Role of prostanoid EP3 receptor synergism in femoral arteries from rats with streptozotocin-induced diabetes

Wan Wan Ahmad, Robert Jones, Roger Wadsworth, Brian Furman. Strathclyde Institute of Pharmacy and Biomedical Sciences, Glasgow, United Kingdom.

During progression of streptozotocin (STZ)-induced diabetes, maximum contraction to the thromboxane (TP) agonist U-46619 in de-endothelialized rat femoral artery was reduced while the sensitivity was increased (Shi et al, 2007). In this context, weak contraction of rat femoral artery by PGE2 is accompanied by marked enhancement of responses to strong agonists such as U-46619, phenylephrine and K+ (Hung et al, 2006). The role of this EP3 system was investigated using a selective EP3 receptor antagonist L-798106 (Clarke et al., 2006).
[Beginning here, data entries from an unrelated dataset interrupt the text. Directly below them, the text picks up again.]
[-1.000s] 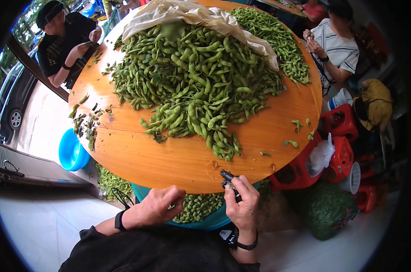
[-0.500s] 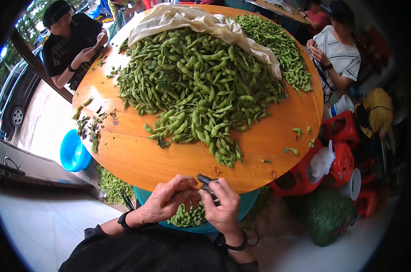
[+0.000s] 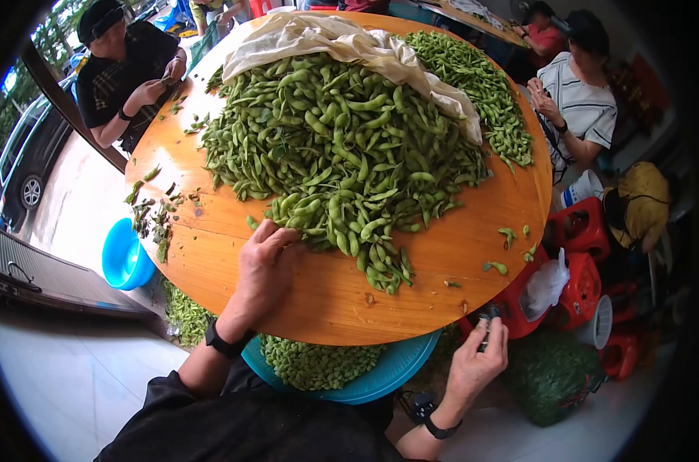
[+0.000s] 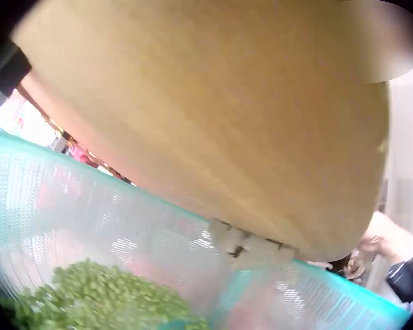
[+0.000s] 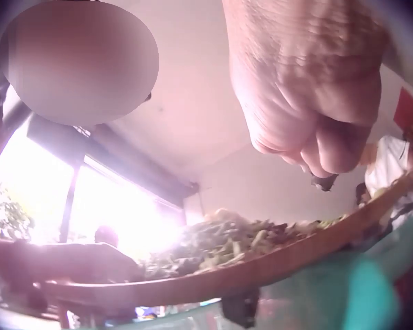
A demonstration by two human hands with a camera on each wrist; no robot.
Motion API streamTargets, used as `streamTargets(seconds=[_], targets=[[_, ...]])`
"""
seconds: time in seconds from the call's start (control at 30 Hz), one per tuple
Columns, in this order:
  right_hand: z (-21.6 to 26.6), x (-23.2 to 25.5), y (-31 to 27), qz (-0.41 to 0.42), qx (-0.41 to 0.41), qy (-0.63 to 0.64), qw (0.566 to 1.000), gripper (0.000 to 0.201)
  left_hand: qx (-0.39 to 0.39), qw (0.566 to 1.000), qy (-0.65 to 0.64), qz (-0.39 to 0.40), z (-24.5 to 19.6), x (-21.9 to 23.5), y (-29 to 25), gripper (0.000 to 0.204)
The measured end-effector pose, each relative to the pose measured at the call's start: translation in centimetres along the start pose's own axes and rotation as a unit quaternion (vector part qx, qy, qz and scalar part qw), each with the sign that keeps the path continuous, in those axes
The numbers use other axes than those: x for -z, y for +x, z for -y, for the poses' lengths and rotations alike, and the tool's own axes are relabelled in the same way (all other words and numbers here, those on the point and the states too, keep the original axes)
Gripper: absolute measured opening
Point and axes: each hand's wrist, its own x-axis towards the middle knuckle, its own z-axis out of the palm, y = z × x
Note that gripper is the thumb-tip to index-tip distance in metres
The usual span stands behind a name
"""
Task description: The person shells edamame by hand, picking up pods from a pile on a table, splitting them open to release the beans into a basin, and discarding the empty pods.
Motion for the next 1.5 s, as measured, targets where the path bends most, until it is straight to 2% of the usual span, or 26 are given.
streamTargets(seconds=[0.07, 0.13, 0.17, 0.2, 0.23, 0.27, 0.33, 0.37, 0.4, 0.43, 0.47, 0.53, 0.87, 0.93, 0.97, 1.0, 1.03, 1.07, 1.1, 1.17, 1.2, 1.27, 1.3, 1.37, 1.43, 1.5], targets=[[3.4, -0.2, 0.1, 0.061, -0.024, 0.051, 0.997, 0.013, 0.054, 0.992, -0.109, 0.027, 0.2, 0.7, 0.0, 0.010], [4.7, -1.6, -0.8, 0.127, -0.064, 0.183, 0.973, 0.009, 0.067, 0.989, -0.122, 0.049, -1.0, 2.1, -0.2, 0.009], [5.8, -2.1, -1.4, 0.182, -0.066, 0.229, 0.954, 0.010, 0.103, 0.975, -0.171, 0.102, -1.6, 2.6, -0.5, 0.012], [7.4, -2.3, -1.5, 0.248, -0.078, 0.294, 0.920, 0.012, 0.137, 0.953, -0.219, 0.155, -1.9, 2.8, -1.0, 0.015], [8.2, -3.1, -2.1, 0.277, -0.064, 0.348, 0.893, 0.015, 0.204, 0.905, -0.322, 0.192, -2.3, 2.6, -1.8, 0.014], [9.4, -3.4, -2.0, 0.319, -0.051, 0.384, 0.865, 0.016, 0.204, 0.904, -0.323, 0.194, -2.5, 2.5, -2.2, 0.014], [11.1, -3.9, -1.9, 0.385, -0.119, 0.463, 0.790, 0.019, 0.171, 0.878, -0.368, 0.254, -3.1, 2.3, -2.9, 0.016], [11.2, -4.1, -1.9, 0.385, -0.119, 0.462, 0.790, 0.019, 0.197, 0.849, -0.421, 0.252, -3.3, 2.1, -3.3, 0.018], [11.2, -4.5, -2.0, 0.399, -0.117, 0.483, 0.770, 0.019, 0.199, 0.848, -0.422, 0.251, -3.3, 2.3, -3.2, 0.018], [11.2, -4.7, -2.1, 0.413, -0.115, 0.503, 0.750, 0.019, 0.238, 0.822, -0.443, 0.268, -3.4, 2.7, -3.2, 0.017], [11.3, -4.5, -2.0, 0.415, -0.116, 0.503, 0.750, 0.019, 0.276, 0.793, -0.463, 0.284, -3.4, 2.9, -3.1, 0.016], [11.4, -4.0, -1.7, 0.441, -0.159, 0.535, 0.703, 0.020, 0.267, 0.798, -0.457, 0.286, -3.1, 2.6, -3.4, 0.015], [11.2, -3.8, -1.3, 0.454, -0.137, 0.528, 0.705, 0.019, 0.237, 0.845, -0.386, 0.283, -3.3, 2.7, -3.4, 0.017], [11.2, -3.6, -1.3, 0.462, -0.166, 0.549, 0.676, 0.017, 0.245, 0.842, -0.391, 0.280, -3.4, 2.8, -3.4, 0.016], [11.1, -3.7, -1.3, 0.462, -0.167, 0.550, 0.676, 0.017, 0.254, 0.838, -0.395, 0.277, -3.4, 2.8, -3.4, 0.015], [11.0, -3.8, -1.2, 0.456, -0.135, 0.535, 0.698, 0.016, 0.254, 0.838, -0.395, 0.278, -3.4, 2.7, -3.5, 0.015], [10.8, -3.8, -1.2, 0.449, -0.103, 0.519, 0.720, 0.015, 0.266, 0.817, -0.424, 0.287, -3.3, 2.5, -3.7, 0.014], [10.6, -3.9, -1.3, 0.448, -0.105, 0.519, 0.720, 0.015, 0.278, 0.794, -0.452, 0.297, -3.3, 2.4, -3.8, 0.012], [10.4, -4.0, -1.4, 0.445, -0.118, 0.535, 0.708, 0.015, 0.277, 0.794, -0.452, 0.298, -3.4, 2.5, -3.7, 0.012], [10.3, -3.9, -1.4, 0.443, -0.132, 0.550, 0.695, 0.014, 0.361, 0.705, -0.520, 0.320, -3.8, 2.8, -3.5, 0.011], [10.3, -3.7, -1.3, 0.437, -0.134, 0.542, 0.705, 0.014, 0.361, 0.705, -0.520, 0.320, -4.0, 2.8, -3.5, 0.011], [10.4, -3.3, -1.0, 0.431, -0.136, 0.534, 0.714, 0.014, 0.321, 0.754, -0.490, 0.298, -4.5, 2.6, -3.6, 0.010], [10.3, -3.1, -0.8, 0.439, -0.119, 0.531, 0.715, 0.013, 0.321, 0.754, -0.489, 0.297, -4.6, 2.5, -3.6, 0.010], [10.0, -3.0, -0.5, 0.447, -0.102, 0.527, 0.715, 0.013, 0.248, 0.841, -0.397, 0.271, -4.6, 2.4, -3.7, 0.010], [9.8, -3.0, -0.4, 0.447, -0.059, 0.512, 0.731, 0.014, 0.220, 0.850, -0.408, 0.249, -4.7, 1.6, -4.2, 0.010], [9.6, -3.1, -0.5, 0.441, -0.050, 0.514, 0.734, 0.015, 0.193, 0.858, -0.419, 0.226, -4.7, 1.5, -4.3, 0.010]])
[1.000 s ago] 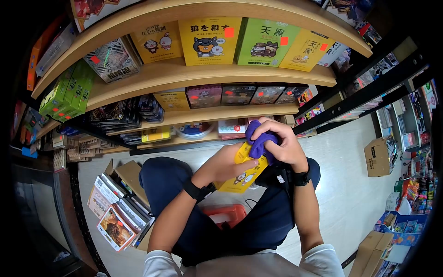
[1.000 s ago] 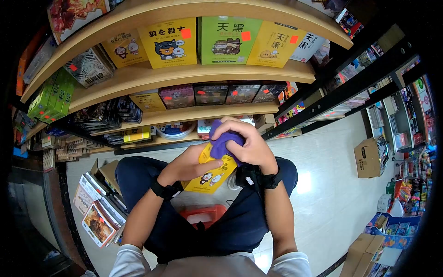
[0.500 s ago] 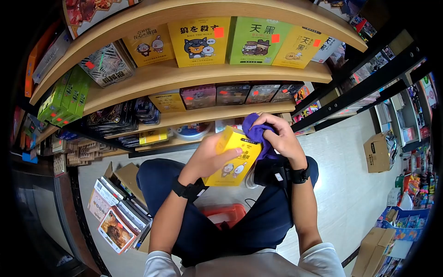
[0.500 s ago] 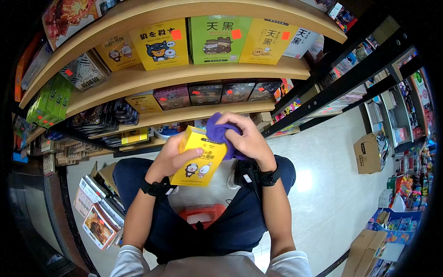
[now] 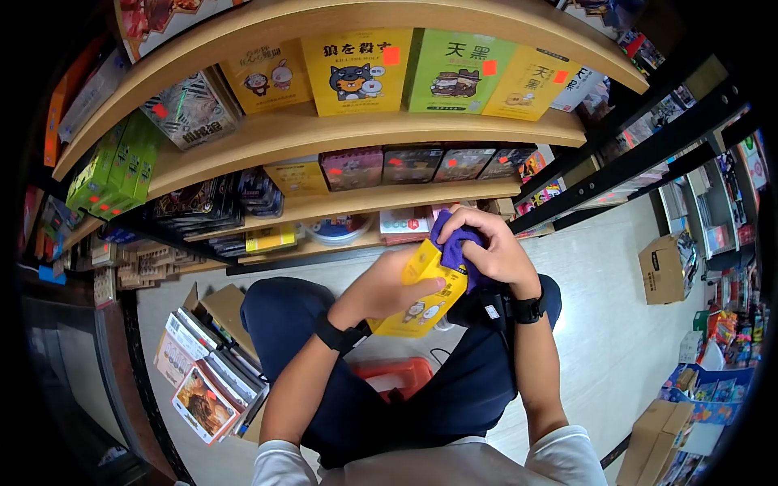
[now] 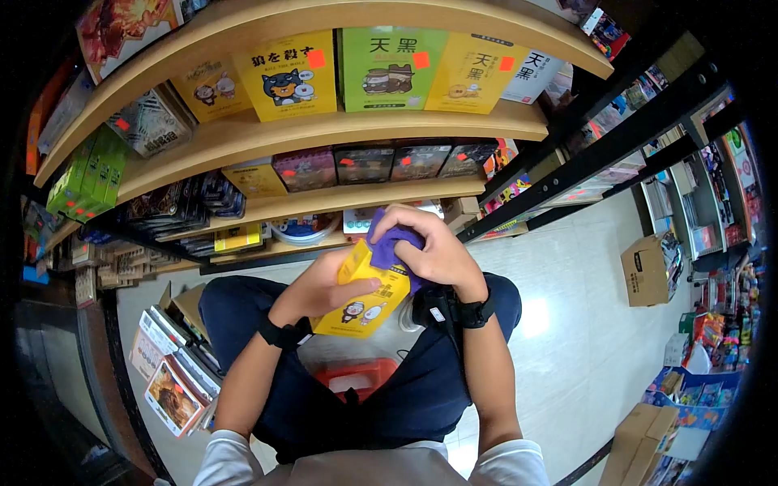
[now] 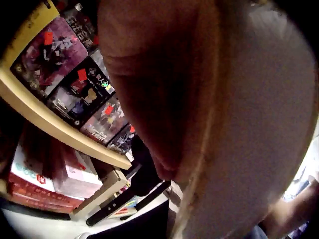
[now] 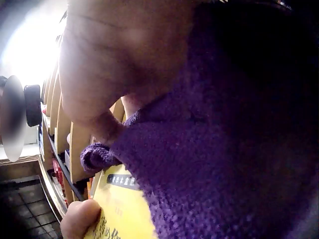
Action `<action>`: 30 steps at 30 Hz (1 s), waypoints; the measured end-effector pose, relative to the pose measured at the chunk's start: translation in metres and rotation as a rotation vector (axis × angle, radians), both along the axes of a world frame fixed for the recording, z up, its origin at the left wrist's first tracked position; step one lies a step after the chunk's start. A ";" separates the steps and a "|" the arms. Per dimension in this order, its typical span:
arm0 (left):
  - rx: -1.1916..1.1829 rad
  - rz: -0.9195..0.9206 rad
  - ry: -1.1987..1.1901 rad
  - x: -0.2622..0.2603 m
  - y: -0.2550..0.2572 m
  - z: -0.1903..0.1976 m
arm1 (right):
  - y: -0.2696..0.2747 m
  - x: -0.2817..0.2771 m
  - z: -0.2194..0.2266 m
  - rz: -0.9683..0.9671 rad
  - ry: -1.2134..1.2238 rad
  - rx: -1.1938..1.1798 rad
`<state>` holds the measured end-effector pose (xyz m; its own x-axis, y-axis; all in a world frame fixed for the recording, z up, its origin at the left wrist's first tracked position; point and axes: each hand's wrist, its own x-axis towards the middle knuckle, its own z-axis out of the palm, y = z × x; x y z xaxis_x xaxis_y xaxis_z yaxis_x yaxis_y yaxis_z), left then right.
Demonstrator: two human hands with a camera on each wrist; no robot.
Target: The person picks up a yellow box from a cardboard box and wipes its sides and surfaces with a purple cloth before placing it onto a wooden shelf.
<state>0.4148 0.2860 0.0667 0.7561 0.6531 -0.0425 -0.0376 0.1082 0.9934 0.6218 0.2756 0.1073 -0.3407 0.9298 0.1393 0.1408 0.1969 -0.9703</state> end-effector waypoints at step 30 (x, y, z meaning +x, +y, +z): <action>-0.123 0.256 -0.102 -0.015 0.011 0.016 | 0.006 0.011 -0.010 -0.244 0.029 -0.087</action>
<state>0.4001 0.2971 0.0822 0.5721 0.8175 -0.0657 -0.1777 0.2017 0.9632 0.6325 0.2817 0.0969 -0.1022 0.9929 0.0616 0.1458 0.0762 -0.9864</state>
Type-1 diabetes of 4 weeks duration was induced with streptozotocin (STZ; 60 mgkg-1 i.p.) in male 10-12 week-old Sprague-Dawley rats. De-endothelialized rings were suspended in a Mulvaney myograph. Changes in isometric tension were expressed as a percentage of the 60 mM KCl response.

Contractile responses to phenylephrine were similar in vehicle and STZ preparations: Emax 75.4 + 2.3, 88.8 ± 2.6 %; pEC50 7.55 + 0.08, 7.40 + 0.77. In both cases, L-798106 (1 µM) significantly reduced the maximal response of phenylephrine (vehicle: 52.3 + 9.9%; STZ: 48.0 + 2.1 %) and shifted the curve to the right (pEC50 6.87 + 0.06; 6.21 + 0.09). BMS-180291 (100 nM), a potent and selective TP receptor antagonist did not affect these profiles. The COX-inhibitors indomethacin (1 - 10 µM) and flurbiprofen (1 - 10 µM) did not modify the phenylephrine log concentration-response curve.

In conclusion, we were surprised to see no significant pharmacological differences between the vessels from control and 4-week STZ-diabetic rats; perhaps a longer diabetic state is required. In both treatment situations, α1-adrenoceptor-induced contraction may be enhanced by an endogenous EP3 agonist. However, the COX-inhibitor data suggest either an involvement of a non-COX biosynthetic pathway or a co-role for prostacyclin acting as a functional antagonist.

Clarke DL et al. (2004) Br J Pharmacol 141: 600–609.
Hung GH et al. (2006) Prost Leukot Essent Fatty Acids 74: 401-415.
Shi Y et al. (2007) Br J Pharmacol 150: 624-632.

We thank GlaxoSmithKline and Bristol-Myers Squibb for gifts of L-798106 and BMS-180291 respectively.